• Task brief: Where the data below begins, start retyping exactly, and end on the line with "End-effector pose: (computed", which is included; no picture goes in.

• Data for this exercise:

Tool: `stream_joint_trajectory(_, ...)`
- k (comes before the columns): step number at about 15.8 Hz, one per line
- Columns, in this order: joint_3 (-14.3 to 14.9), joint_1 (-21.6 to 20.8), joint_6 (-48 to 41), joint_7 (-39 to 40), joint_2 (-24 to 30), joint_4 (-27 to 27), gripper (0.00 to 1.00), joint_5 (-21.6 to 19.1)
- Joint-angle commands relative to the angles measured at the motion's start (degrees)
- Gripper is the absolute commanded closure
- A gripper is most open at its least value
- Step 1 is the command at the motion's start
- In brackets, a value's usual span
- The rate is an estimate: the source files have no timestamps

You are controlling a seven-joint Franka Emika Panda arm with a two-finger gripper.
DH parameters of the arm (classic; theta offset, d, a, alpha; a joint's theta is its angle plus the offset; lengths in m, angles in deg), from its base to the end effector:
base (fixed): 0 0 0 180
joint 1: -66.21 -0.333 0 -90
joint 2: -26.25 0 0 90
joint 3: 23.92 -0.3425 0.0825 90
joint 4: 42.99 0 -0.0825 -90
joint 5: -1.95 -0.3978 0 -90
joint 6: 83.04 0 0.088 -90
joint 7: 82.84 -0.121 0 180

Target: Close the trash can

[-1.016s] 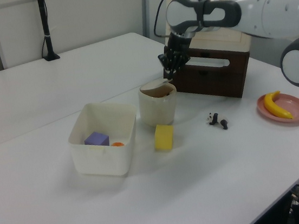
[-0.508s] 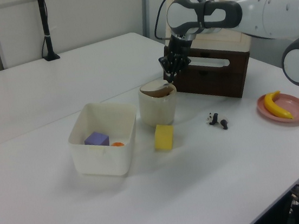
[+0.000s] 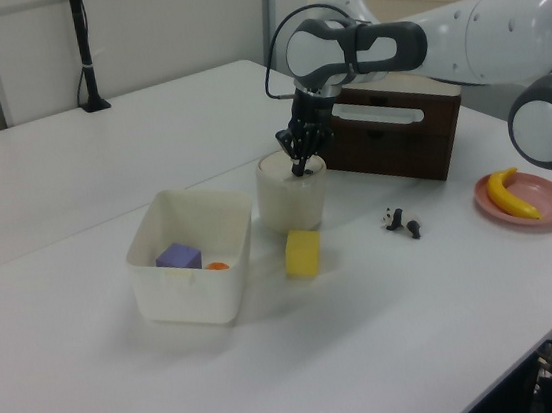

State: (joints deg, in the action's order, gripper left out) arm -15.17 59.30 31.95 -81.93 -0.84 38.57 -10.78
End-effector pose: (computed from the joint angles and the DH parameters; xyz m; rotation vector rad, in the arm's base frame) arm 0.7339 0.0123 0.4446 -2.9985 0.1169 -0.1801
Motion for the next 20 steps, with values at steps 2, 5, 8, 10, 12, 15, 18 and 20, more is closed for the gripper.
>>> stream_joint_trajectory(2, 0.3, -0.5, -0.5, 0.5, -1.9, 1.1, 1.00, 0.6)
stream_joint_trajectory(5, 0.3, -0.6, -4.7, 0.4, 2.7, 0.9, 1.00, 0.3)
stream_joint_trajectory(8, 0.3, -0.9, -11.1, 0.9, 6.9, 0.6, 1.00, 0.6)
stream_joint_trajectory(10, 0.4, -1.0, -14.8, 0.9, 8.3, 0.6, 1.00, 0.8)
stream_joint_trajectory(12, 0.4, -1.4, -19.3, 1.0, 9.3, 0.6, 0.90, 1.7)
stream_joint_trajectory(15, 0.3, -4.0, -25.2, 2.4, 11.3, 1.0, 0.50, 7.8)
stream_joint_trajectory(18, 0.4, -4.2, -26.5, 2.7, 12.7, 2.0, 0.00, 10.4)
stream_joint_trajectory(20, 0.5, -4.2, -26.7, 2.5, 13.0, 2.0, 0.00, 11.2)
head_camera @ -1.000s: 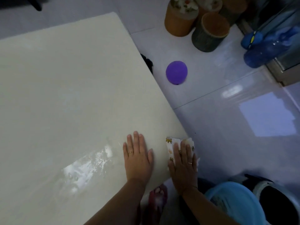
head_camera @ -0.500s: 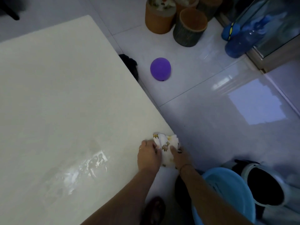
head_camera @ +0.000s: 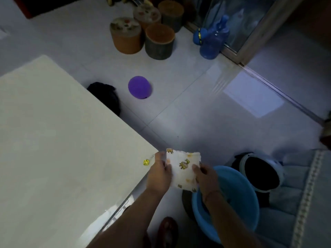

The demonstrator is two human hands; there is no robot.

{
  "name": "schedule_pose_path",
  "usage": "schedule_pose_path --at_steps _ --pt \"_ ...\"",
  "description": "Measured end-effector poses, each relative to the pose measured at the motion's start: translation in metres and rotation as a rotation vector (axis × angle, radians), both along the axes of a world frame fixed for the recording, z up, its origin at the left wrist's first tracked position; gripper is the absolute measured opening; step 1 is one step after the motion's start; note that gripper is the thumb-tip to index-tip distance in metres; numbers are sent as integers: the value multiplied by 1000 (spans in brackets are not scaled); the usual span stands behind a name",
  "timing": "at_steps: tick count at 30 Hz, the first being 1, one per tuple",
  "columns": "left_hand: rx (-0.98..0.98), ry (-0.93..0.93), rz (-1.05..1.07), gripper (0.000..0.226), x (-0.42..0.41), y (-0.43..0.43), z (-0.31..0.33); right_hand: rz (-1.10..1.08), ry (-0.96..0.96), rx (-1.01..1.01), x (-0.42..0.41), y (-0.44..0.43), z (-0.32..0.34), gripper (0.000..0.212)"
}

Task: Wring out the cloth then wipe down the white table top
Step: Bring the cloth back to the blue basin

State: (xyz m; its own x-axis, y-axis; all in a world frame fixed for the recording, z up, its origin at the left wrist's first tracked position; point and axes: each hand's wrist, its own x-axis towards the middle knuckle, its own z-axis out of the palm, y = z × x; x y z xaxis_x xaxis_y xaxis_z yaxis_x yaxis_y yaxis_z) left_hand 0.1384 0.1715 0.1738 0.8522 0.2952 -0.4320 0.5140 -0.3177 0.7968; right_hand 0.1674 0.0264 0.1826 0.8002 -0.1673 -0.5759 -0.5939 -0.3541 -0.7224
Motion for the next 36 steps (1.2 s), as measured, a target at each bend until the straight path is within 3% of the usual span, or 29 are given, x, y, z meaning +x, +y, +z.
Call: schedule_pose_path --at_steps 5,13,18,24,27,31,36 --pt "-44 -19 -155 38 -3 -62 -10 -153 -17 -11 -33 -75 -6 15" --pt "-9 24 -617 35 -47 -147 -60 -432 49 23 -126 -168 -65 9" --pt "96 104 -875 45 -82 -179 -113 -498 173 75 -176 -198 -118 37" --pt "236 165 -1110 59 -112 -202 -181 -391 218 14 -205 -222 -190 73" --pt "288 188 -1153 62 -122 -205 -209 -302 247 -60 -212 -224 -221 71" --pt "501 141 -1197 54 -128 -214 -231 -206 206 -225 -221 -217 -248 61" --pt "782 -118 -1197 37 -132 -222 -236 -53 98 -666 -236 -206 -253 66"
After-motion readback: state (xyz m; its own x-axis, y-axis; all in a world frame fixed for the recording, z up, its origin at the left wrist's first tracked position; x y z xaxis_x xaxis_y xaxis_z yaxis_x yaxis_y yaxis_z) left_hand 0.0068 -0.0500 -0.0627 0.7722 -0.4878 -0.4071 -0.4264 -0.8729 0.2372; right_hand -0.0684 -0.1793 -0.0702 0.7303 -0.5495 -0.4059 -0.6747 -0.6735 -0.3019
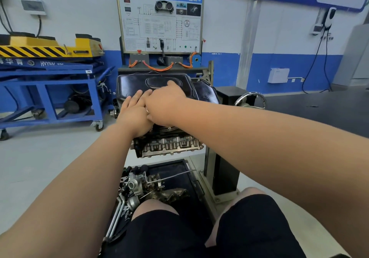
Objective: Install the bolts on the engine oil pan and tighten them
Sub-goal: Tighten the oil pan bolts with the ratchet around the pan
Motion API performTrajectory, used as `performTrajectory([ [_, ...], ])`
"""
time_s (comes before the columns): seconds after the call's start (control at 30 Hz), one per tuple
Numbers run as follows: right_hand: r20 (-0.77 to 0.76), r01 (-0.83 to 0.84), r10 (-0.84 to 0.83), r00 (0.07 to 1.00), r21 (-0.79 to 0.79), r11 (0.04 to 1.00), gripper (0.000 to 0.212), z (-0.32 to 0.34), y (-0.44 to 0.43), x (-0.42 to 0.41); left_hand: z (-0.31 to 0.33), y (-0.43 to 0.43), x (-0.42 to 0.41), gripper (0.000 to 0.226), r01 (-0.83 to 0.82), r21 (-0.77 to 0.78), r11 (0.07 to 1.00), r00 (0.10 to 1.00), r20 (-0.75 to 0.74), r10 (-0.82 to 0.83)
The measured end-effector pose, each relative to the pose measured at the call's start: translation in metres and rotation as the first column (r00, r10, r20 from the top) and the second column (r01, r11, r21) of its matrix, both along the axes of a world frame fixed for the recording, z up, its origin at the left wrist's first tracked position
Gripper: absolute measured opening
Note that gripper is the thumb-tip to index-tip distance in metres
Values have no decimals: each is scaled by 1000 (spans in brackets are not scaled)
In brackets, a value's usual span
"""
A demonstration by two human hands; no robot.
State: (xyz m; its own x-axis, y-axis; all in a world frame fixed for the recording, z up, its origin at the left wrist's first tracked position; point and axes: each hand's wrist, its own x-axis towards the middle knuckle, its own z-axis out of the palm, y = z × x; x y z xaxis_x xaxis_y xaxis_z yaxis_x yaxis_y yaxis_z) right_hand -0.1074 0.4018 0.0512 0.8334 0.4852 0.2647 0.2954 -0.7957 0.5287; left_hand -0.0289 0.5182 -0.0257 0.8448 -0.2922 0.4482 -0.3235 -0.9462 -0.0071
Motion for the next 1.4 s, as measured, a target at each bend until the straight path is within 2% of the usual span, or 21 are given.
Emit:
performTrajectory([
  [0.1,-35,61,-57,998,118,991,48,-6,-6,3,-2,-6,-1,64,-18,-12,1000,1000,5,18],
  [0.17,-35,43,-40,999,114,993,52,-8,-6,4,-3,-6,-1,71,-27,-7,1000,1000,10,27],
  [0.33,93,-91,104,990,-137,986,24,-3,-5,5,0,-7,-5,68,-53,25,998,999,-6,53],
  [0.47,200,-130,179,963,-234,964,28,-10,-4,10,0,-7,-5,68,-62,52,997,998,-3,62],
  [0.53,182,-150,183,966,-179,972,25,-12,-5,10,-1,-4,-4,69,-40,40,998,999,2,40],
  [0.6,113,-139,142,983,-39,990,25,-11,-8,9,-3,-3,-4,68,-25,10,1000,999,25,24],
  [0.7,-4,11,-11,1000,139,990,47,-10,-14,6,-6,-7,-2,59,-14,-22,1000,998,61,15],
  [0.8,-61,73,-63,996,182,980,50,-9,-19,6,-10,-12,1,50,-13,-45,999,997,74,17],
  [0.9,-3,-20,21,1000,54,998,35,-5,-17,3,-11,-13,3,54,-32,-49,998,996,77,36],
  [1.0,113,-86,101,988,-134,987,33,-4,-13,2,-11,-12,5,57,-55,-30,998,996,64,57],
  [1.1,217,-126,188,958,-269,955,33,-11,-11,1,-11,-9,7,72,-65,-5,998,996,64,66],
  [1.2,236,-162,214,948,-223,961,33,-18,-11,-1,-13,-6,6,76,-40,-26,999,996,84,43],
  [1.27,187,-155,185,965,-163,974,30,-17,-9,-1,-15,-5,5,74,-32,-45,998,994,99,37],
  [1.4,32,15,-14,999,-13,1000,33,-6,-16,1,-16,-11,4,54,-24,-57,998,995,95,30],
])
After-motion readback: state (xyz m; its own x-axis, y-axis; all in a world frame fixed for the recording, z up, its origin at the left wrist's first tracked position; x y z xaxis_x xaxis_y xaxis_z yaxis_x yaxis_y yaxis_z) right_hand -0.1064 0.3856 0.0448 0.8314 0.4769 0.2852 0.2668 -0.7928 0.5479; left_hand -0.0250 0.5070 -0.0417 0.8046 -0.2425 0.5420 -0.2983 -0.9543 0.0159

• The completed task:
Tool: `stream_joint_trajectory(_, ...)`
- k (comes before the columns): step number at about 15.8 Hz, one per line
- Columns, in this order: joint_3 (-14.3 to 14.9), joint_1 (-21.6 to 20.8), joint_6 (-48 to 41), joint_7 (-39 to 40), joint_2 (-24 to 30), joint_4 (-27 to 27), gripper (0.00 to 1.00), joint_5 (-21.6 to 19.1)
- Joint-angle commands relative to the angles measured at the motion's start (degrees)
- Gripper is the absolute commanded closure
- A gripper is most open at its least value
- Step 1 is the command at the motion's start
- In brackets, a value's usual span
- The rate is an estimate: the source files have no timestamps

You are controlling a seven-joint Franka Emika Panda arm with a two-finger gripper.
DH parameters of the arm (classic; theta offset, d, a, alpha; a joint's theta is its angle plus the offset; lengths in m, angles in deg), from its base to the end effector:
base (fixed): 0 0 0 180
joint 1: -66.21 -0.333 0 -90
joint 2: -26.25 0 0 90
joint 3: 23.92 -0.3425 0.0825 90
joint 4: 42.99 0 -0.0825 -90
joint 5: -1.95 -0.3978 0 -90
joint 6: 83.04 0 0.088 -90
joint 7: 82.84 -0.121 0 180

Target: Close the trash can

[-1.016s] 
[-0.508s] 
[+0.000s] 

State: (joints deg, in the action's order, gripper left out) arm -15.17 59.30 31.95 -81.93 -0.84 38.57 -10.78
End-effector pose: (computed from the joint angles and the DH parameters; xyz m; rotation vector rad, in the arm's base frame) arm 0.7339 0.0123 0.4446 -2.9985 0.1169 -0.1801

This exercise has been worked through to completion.